Work item ▸
Where the data below has the string "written", return the whole line.

Data records ▸

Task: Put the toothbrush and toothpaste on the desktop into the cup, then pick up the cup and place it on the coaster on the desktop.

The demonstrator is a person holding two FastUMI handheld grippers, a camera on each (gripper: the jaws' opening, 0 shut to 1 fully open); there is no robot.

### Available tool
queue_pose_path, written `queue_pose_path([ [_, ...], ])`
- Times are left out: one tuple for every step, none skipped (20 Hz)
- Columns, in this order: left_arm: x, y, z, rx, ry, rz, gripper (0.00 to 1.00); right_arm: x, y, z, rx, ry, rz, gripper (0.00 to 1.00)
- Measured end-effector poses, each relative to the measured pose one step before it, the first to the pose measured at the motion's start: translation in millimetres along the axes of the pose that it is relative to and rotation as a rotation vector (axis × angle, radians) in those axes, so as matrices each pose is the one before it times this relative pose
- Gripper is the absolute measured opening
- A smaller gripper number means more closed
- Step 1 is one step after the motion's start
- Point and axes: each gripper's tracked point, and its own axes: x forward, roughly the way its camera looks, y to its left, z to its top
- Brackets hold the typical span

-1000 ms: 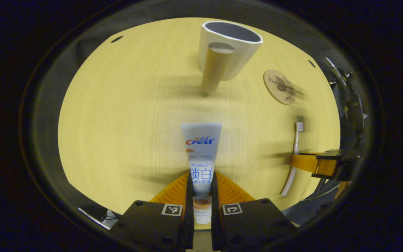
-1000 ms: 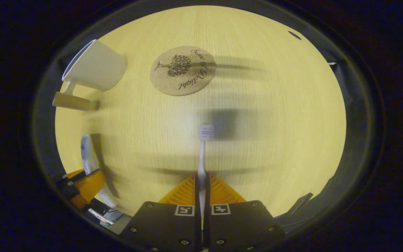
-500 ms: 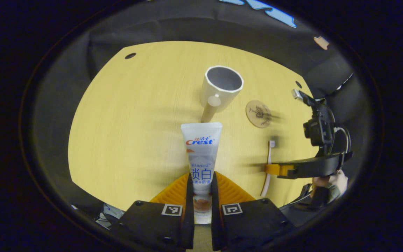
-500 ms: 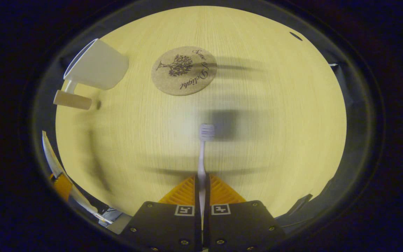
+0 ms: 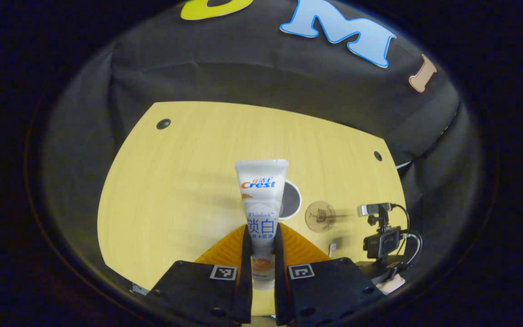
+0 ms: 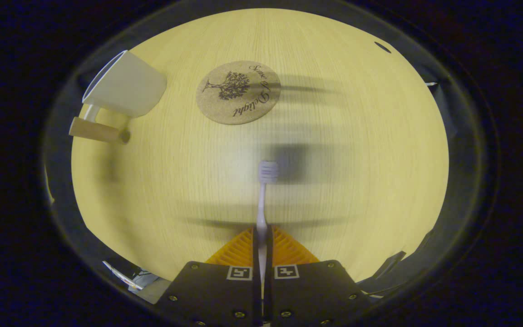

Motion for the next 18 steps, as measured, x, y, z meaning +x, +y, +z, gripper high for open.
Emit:
queue_pose_path([
  [4.39,-2.43,14.87,0.00413,-0.02233,-0.00405,0.27,-0.22,-0.06,0.38,-0.00033,-0.00122,-0.00227,0.03],
  [6.70,-2.22,10.98,0.00622,-0.02090,-0.00374,0.27,-0.01,0.15,-0.47,-0.00064,-0.00140,-0.00225,0.03],
  [6.46,-2.75,11.53,0.00662,-0.02468,-0.00438,0.27,-0.26,-0.19,0.38,0.00006,-0.00129,-0.00224,0.03],
  [8.71,-2.49,6.86,0.01285,-0.02019,-0.00331,0.27,0.52,0.25,-0.39,0.00014,-0.00168,-0.00255,0.03],
  [7.89,-3.49,5.18,0.01253,-0.01557,-0.00448,0.27,-0.54,-0.09,0.15,-0.00069,-0.00121,-0.00214,0.03],
  [8.64,-6.21,2.30,0.00748,-0.01610,-0.00818,0.27,0.07,0.05,-0.33,-0.00014,-0.00144,-0.00243,0.03],
  [7.40,-5.78,4.83,-0.00029,-0.02036,-0.01289,0.27,-0.23,-0.11,0.40,-0.00003,-0.00113,-0.00173,0.03],
  [9.21,-4.08,4.18,-0.00100,-0.02409,-0.01322,0.27,0.59,0.21,-0.48,0.00125,-0.00118,-0.00106,0.03],
  [8.10,-1.71,3.36,0.00255,-0.02221,-0.00399,0.27,-0.09,-0.03,0.45,0.00106,0.00043,-0.00041,0.03],
  [7.05,-0.12,1.15,0.00408,-0.01945,0.00485,0.27,-0.06,0.04,-0.72,0.00114,-0.00046,-0.00005,0.03],
  [7.50,-0.03,1.06,0.00738,-0.02224,0.00280,0.27,-0.08,-0.25,0.55,0.00116,0.00055,-0.00032,0.03],
  [6.47,0.48,0.47,0.01025,-0.02348,0.00039,0.27,-0.12,0.16,-0.50,0.00108,-0.00043,-0.00085,0.03],
  [4.83,-0.38,0.44,0.01278,-0.02339,-0.00469,0.27,0.52,0.07,-0.25,0.00088,-0.00036,-0.00102,0.03],
  [3.82,-0.42,0.80,0.01342,-0.02062,-0.00413,0.27,-1.07,0.15,-0.44,0.00012,0.00060,-0.00097,0.03],
  [2.72,-0.55,0.03,0.00894,-0.02095,-0.00337,0.27,-0.52,-0.18,0.22,0.00103,-0.00226,-0.00011,0.04],
  [2.60,-0.24,-0.95,0.00878,-0.01581,0.00055,0.27,1.32,0.12,0.11,0.00023,0.00022,-0.00034,0.04],
  [2.31,0.99,-1.48,0.00701,-0.01414,0.01089,0.27,0.31,0.24,-0.37,0.00051,0.00070,0.00055,0.04],
  [1.45,1.27,-2.03,0.00409,-0.01364,0.00937,0.27,-0.33,-0.08,0.35,0.00009,0.00142,0.00104,0.04],
])
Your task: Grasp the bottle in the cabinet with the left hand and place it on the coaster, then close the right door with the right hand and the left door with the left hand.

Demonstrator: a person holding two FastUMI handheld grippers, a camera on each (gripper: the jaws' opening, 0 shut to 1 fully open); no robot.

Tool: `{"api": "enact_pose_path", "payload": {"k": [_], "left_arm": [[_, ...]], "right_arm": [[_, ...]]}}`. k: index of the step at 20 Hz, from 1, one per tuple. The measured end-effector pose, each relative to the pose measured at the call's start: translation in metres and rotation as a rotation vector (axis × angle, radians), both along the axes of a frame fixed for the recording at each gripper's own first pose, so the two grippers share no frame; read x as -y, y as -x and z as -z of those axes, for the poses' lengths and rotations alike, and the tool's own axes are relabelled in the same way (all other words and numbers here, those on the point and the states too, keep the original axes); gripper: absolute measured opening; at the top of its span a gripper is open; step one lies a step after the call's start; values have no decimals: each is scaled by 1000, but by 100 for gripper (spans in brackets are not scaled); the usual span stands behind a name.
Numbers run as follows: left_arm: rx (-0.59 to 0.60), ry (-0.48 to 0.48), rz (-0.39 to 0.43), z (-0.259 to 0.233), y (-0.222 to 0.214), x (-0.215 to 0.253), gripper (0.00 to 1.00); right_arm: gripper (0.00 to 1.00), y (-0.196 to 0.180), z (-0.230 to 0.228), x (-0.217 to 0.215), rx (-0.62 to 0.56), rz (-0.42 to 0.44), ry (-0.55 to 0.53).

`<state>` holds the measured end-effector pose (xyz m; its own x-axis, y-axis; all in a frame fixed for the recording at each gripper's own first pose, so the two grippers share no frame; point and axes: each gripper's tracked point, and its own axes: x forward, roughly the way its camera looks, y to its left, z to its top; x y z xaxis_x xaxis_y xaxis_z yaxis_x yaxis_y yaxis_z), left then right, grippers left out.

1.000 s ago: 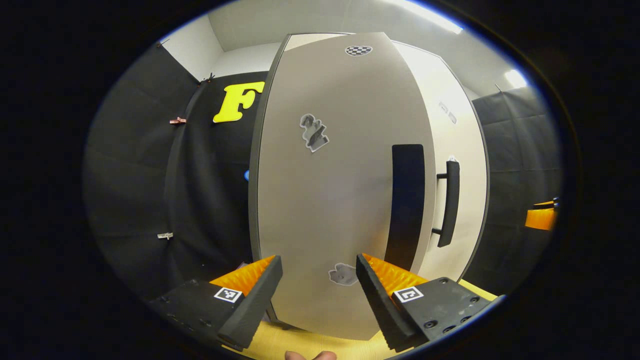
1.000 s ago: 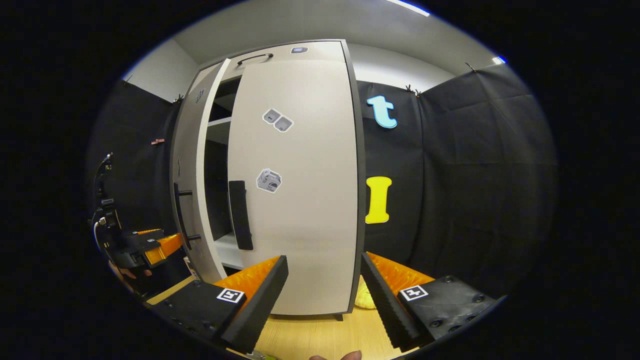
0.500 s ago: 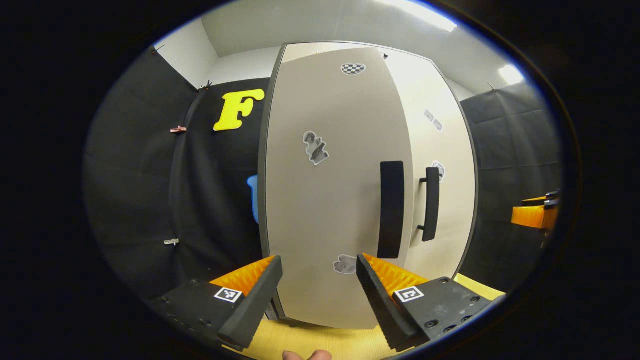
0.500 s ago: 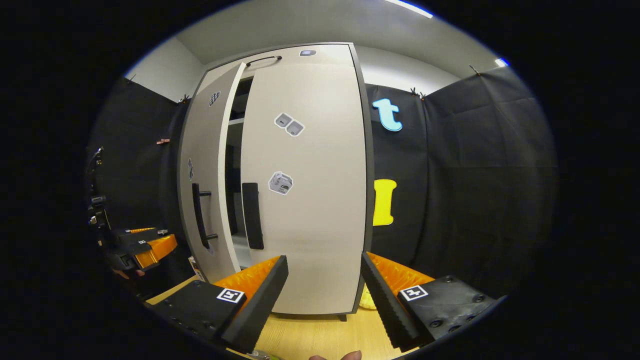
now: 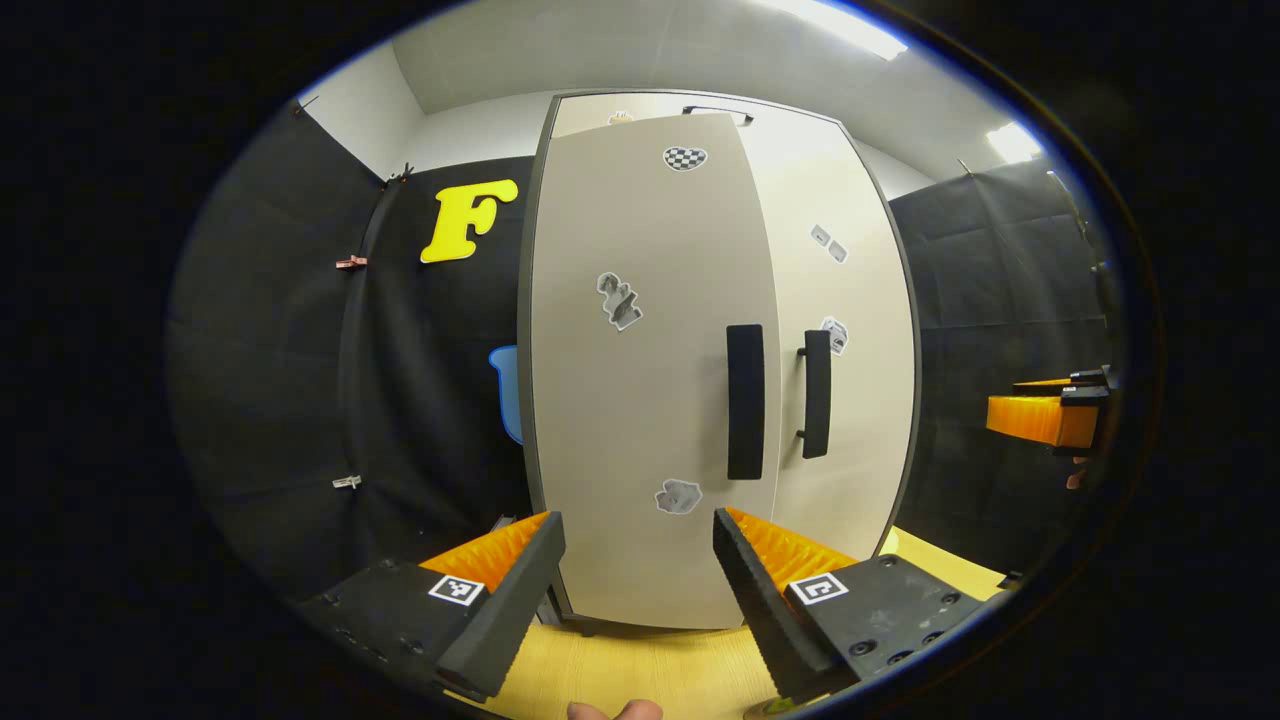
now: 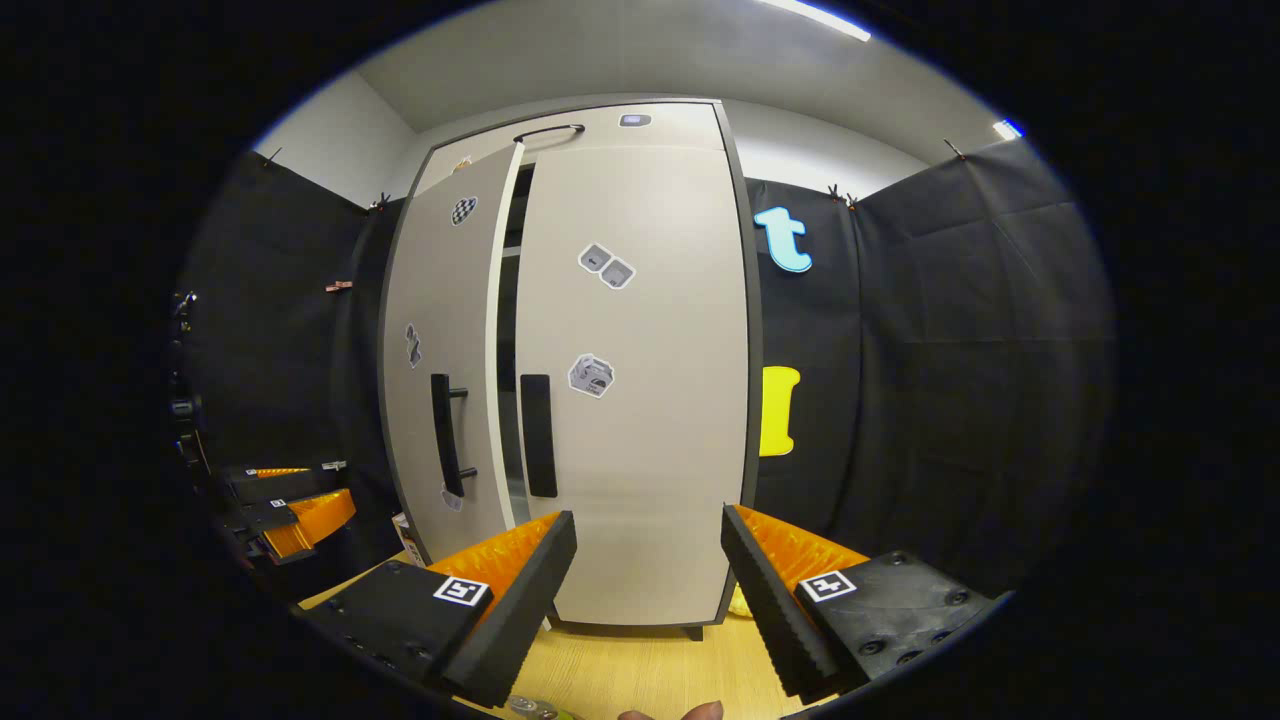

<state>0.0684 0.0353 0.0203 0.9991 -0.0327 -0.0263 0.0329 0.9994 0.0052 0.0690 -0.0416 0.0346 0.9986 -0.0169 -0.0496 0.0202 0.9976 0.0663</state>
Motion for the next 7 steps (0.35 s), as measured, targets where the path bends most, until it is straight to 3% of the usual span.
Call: {"api": "enact_pose_path", "payload": {"k": [7], "left_arm": [[1,8,-27,-2,27,-10,95]], "right_arm": [[96,14,-2,-12,13,12,23]]}}
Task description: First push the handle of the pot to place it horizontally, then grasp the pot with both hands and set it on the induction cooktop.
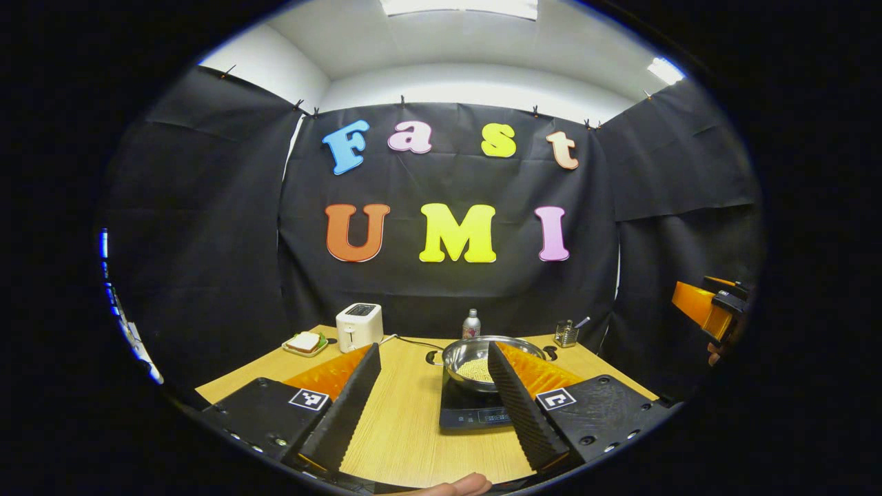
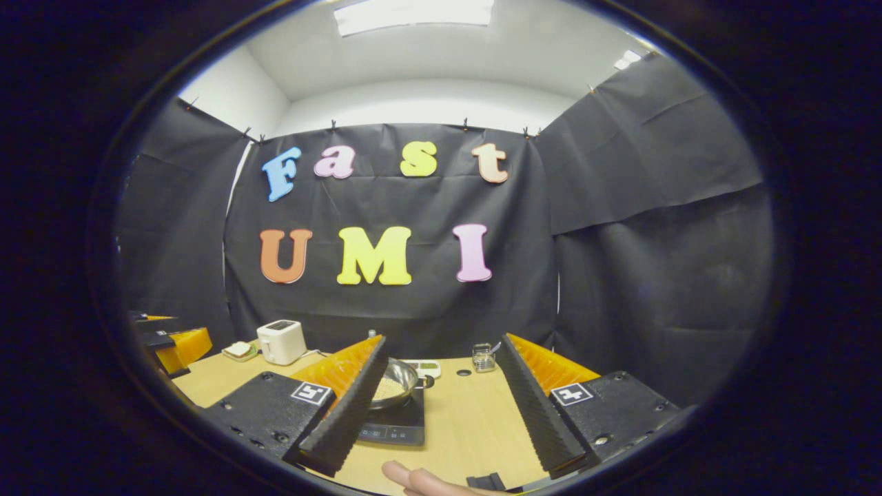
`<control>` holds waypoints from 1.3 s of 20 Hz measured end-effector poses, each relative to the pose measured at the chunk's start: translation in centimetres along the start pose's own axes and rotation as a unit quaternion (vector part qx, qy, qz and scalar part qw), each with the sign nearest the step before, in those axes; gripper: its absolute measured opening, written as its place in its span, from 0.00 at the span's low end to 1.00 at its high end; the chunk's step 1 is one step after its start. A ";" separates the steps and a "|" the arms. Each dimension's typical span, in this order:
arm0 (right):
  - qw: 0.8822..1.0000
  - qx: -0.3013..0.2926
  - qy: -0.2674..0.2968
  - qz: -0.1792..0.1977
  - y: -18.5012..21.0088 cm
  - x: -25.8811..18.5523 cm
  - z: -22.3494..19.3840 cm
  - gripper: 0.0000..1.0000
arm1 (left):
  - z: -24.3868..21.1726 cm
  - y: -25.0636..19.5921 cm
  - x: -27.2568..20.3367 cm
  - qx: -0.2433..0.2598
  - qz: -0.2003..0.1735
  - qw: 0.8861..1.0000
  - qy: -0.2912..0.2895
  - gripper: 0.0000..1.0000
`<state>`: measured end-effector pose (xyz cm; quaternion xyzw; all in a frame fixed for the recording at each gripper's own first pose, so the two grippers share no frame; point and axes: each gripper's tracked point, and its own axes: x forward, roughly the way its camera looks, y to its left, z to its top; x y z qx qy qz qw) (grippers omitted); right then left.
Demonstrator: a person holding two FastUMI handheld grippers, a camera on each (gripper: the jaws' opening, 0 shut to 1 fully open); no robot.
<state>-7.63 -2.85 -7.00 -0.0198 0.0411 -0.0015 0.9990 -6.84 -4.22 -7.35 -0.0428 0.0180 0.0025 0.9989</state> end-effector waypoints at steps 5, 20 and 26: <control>1.000 0.000 -0.010 0.010 0.7 -0.6 0.6 1.00 | -0.1 -0.4 -0.3 0.009 -0.013 1.000 -0.008 0.93; 0.999 0.026 -0.038 0.029 0.9 -1.3 1.2 1.00 | 0.0 0.2 -0.8 0.016 -0.002 1.000 -0.023 0.94; 0.998 0.031 -0.031 0.038 1.1 -1.4 0.4 1.00 | 0.0 0.0 -1.1 0.019 -0.003 0.999 -0.029 0.94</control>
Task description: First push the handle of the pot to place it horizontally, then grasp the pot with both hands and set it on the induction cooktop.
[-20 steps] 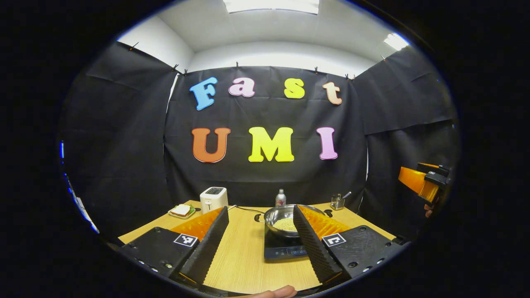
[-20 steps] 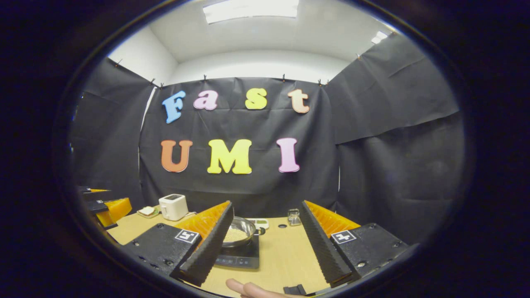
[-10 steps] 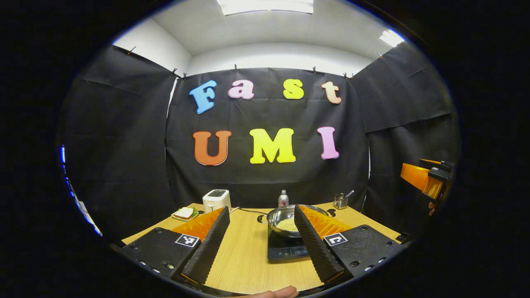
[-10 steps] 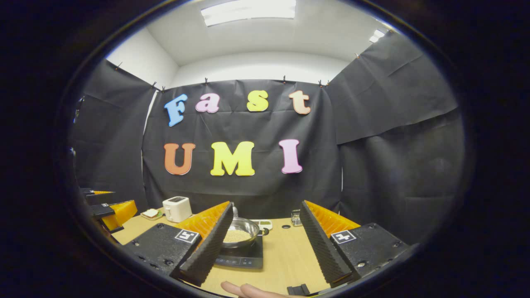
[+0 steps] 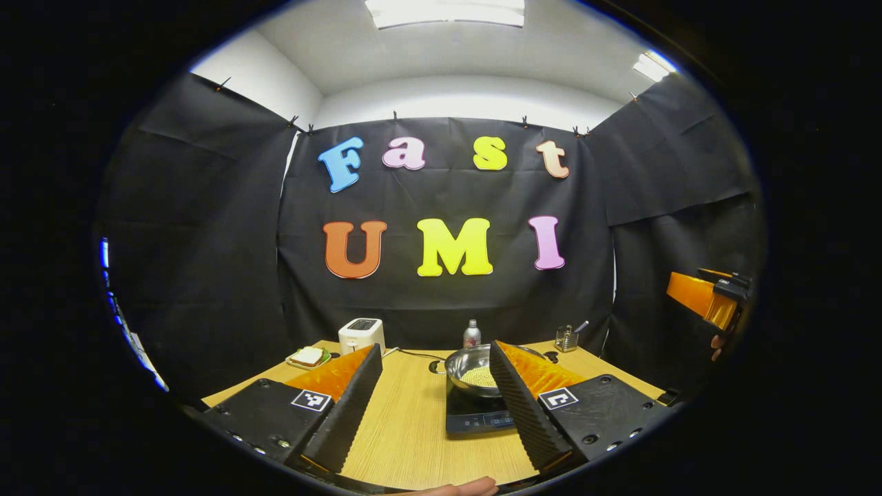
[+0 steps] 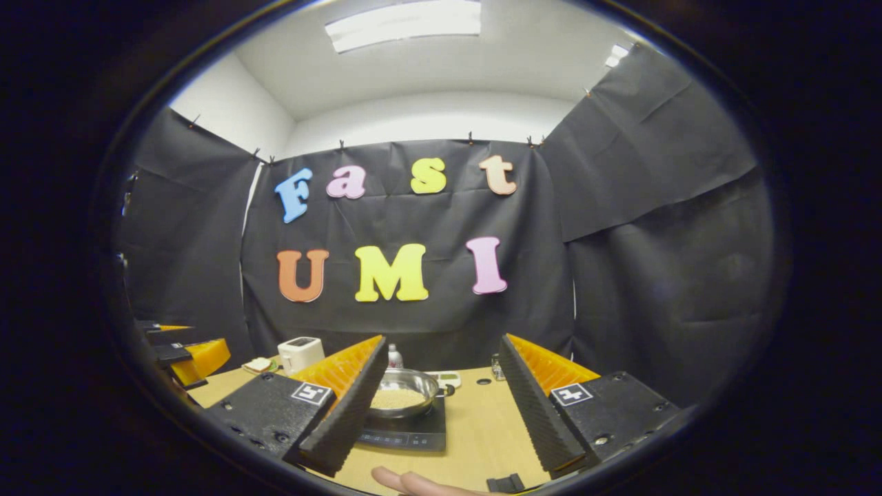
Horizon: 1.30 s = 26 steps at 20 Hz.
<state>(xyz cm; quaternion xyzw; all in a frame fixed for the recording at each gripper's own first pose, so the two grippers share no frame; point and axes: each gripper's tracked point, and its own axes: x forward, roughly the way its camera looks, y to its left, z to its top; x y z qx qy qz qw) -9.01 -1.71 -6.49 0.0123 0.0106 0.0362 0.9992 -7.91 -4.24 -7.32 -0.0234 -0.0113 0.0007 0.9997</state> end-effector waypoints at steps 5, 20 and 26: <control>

Answer ▸
queue_pose_path, written `queue_pose_path([ [_, ...], ])`
`<control>` holds waypoints from 1.3 s of 20 Hz measured end-effector poses, each relative to the pose measured at the chunk's start: translation in centimetres along the start pose's own axes and rotation as a unit quaternion (vector part qx, qy, qz and scalar part qw), each with the sign nearest the step before, in those axes; gripper: its absolute measured opening, written as its place in its span, from 0.00 at the span's low end to 1.00 at its high end; the chunk's step 1 is one step after its start. A ";" separates the steps and a "|" the arms. Each dimension's typical span, in this order:

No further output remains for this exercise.